Ansiedad.
Un gato murió en el instante en el que su sangre comenzó a
desprenderse ansiosa de su cuerpo y recubrir el suelo con ese repugnante flujo
maloliente. La habitación transpiraba un sedentarismo propio de personas poco
influyentes, las cuales son esclavas del miedo; allí estaba yo, en una
habitación cargada y vacía, salvo por la excepción de un gato pudoroso, el cual
no habría los ojos por no ver su repugnante realidad. Mi cuerpo no me respondía
y mis manos comenzaron a temblar. Aquello era una experiencia farragosa que
contaminaba con sus gases invisibles mis insignificantes pulmones, mi nostalgia
oprimida. Apenas podía hacer frente ya al devastador temblor de mi pierna, se
movía completamente sola, hasta que, por inercia, como es obvio, me caí al
suelo. El golpe fue sonoro, y el eco de la habitación me lo restregó por mi
cara sudorosa. Cerré los ojos, intenté calmarme, pero no había manera, todo se
me echaba encima de manera brutal, como si yo fuese un imán y mi entorno
estuviese hecho por completo de metal.
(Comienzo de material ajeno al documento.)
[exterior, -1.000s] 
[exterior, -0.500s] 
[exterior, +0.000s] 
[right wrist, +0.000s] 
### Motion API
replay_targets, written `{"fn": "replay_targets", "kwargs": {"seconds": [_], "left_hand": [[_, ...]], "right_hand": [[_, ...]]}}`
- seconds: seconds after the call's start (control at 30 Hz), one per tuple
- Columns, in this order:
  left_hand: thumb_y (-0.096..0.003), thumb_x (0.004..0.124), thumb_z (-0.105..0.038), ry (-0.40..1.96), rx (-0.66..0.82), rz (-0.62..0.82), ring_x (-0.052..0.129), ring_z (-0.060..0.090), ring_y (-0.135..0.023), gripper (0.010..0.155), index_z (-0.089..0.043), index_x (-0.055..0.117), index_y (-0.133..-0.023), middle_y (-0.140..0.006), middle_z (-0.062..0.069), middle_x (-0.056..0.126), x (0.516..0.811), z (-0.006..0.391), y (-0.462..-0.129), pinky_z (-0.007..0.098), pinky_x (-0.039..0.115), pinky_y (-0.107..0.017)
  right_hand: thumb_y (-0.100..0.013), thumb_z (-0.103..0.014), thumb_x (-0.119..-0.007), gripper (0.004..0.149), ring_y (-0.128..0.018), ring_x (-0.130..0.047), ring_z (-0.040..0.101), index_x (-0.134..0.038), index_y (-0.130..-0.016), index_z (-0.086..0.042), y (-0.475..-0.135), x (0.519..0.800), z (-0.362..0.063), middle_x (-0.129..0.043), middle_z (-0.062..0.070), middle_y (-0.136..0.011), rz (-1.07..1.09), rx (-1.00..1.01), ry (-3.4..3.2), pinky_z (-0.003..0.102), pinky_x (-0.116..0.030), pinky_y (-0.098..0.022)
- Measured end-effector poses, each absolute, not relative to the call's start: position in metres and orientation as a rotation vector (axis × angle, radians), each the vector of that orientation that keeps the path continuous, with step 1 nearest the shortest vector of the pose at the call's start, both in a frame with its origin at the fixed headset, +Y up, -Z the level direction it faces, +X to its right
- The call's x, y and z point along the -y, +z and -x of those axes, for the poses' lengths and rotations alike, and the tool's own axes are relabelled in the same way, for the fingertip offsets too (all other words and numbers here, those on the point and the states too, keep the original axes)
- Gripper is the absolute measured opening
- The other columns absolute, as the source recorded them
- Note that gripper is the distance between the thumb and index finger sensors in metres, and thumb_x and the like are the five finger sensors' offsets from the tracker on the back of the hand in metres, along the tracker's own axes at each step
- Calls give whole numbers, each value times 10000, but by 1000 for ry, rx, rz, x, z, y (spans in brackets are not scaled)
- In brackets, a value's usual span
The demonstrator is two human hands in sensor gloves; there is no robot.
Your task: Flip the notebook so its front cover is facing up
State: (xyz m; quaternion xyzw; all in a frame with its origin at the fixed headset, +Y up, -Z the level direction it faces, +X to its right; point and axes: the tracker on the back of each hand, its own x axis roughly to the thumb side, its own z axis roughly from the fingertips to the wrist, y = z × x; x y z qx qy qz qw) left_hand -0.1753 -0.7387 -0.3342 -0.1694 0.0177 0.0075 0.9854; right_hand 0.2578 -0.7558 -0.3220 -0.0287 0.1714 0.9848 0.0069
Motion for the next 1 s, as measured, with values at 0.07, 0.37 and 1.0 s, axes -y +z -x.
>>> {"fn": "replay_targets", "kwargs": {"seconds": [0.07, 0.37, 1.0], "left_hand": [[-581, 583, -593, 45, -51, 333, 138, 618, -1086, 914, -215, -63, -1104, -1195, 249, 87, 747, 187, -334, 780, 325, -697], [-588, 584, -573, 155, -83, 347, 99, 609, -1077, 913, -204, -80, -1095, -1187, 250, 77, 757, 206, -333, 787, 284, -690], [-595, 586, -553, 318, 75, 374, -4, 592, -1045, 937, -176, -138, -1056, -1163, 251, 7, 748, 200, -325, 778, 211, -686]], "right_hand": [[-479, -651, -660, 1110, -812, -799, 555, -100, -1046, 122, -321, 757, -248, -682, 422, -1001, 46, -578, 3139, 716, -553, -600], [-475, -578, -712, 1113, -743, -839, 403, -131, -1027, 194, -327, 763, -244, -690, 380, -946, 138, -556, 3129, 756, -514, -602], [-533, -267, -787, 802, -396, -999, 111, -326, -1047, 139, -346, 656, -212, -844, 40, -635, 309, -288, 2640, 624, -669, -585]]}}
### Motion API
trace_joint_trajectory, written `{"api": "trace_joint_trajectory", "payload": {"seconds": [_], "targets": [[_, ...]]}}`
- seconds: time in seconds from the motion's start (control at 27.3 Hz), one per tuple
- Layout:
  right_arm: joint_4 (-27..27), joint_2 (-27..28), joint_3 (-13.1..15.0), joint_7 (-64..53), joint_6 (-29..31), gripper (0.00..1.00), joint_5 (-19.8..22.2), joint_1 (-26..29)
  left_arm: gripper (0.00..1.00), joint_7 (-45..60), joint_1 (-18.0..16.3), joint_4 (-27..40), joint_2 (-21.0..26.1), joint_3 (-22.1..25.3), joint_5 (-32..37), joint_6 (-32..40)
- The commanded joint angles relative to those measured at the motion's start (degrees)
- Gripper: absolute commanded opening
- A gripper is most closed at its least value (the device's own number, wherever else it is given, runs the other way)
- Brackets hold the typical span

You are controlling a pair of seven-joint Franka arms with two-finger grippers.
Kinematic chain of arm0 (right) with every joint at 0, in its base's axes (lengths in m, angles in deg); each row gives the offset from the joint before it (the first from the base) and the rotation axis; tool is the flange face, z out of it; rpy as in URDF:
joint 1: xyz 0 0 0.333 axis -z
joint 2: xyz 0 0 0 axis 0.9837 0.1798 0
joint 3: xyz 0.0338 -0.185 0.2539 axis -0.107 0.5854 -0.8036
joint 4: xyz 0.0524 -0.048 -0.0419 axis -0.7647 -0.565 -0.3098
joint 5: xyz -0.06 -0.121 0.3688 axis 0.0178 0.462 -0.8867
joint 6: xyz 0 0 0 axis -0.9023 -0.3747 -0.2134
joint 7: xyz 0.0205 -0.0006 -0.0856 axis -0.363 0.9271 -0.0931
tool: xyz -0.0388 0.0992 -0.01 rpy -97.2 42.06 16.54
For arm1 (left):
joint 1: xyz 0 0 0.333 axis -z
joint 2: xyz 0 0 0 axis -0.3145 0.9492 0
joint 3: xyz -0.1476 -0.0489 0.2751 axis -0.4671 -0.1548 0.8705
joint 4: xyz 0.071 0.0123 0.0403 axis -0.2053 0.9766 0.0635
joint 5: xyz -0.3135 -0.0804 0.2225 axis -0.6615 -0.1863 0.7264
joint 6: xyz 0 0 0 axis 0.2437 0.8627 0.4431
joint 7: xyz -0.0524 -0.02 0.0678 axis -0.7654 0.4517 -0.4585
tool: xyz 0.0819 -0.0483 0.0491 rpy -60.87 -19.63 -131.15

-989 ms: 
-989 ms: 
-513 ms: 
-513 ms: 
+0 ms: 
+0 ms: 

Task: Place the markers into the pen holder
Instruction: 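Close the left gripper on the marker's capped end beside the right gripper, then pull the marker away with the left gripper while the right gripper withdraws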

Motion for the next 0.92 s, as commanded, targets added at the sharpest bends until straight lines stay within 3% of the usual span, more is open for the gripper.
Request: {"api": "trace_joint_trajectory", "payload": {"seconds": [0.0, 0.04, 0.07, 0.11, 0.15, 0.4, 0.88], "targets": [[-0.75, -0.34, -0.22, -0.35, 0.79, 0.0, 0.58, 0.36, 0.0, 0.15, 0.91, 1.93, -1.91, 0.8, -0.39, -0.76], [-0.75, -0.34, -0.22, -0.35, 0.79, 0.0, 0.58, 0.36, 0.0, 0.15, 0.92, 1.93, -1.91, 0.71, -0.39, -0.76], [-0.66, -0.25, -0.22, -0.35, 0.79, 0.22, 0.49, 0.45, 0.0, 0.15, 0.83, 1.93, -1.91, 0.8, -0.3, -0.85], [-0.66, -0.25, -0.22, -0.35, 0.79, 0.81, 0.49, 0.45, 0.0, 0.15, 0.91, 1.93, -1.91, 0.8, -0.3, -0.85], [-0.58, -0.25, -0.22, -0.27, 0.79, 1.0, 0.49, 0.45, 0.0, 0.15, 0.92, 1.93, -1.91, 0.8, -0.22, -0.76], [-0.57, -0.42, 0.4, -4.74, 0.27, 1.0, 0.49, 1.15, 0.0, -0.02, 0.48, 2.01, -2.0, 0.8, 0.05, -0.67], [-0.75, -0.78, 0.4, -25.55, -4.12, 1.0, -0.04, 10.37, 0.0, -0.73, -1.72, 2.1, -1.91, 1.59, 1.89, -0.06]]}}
Comencé a sentir un frío leve en mis
tobillos y por un momento me tranquilicé, un momento glorioso y excitante;
entonces, abrí los ojos, de golpe, esperando una realidad deformada y
atrayente, y, ¿qué me encontré? El frío era producido por la presión de un agua
que iba aumentando rellenando cada hueco de la malvada habitación. Mi corazón
gritó con fuerza, toda la fuerza que puede tener un corazón contraído, es
decir, suspiré un sonido apagado a través de mi boca que para lo poco que
sirvió fue para sentenciar mi muerte hipotética. No me digné ni a pedir ayuda,
todo me resultaba estremecedor y patético. El agua subía tan rápido que me dejé
llevar por el temor, y presencié como mi cuerpo, dueño de sí mismo, se burlaba
de mí con sus bailes esquizofrénicos. Lo último que vi antes de regresar a mí
fue un gato flotando mirándome con desprecio irracional. Todo había acabado,
estaba en mi coche estacionado, expectante de una angustia irremediable. Todo
se calmó, todo llegó a su fin, eso sí, el gato, murió.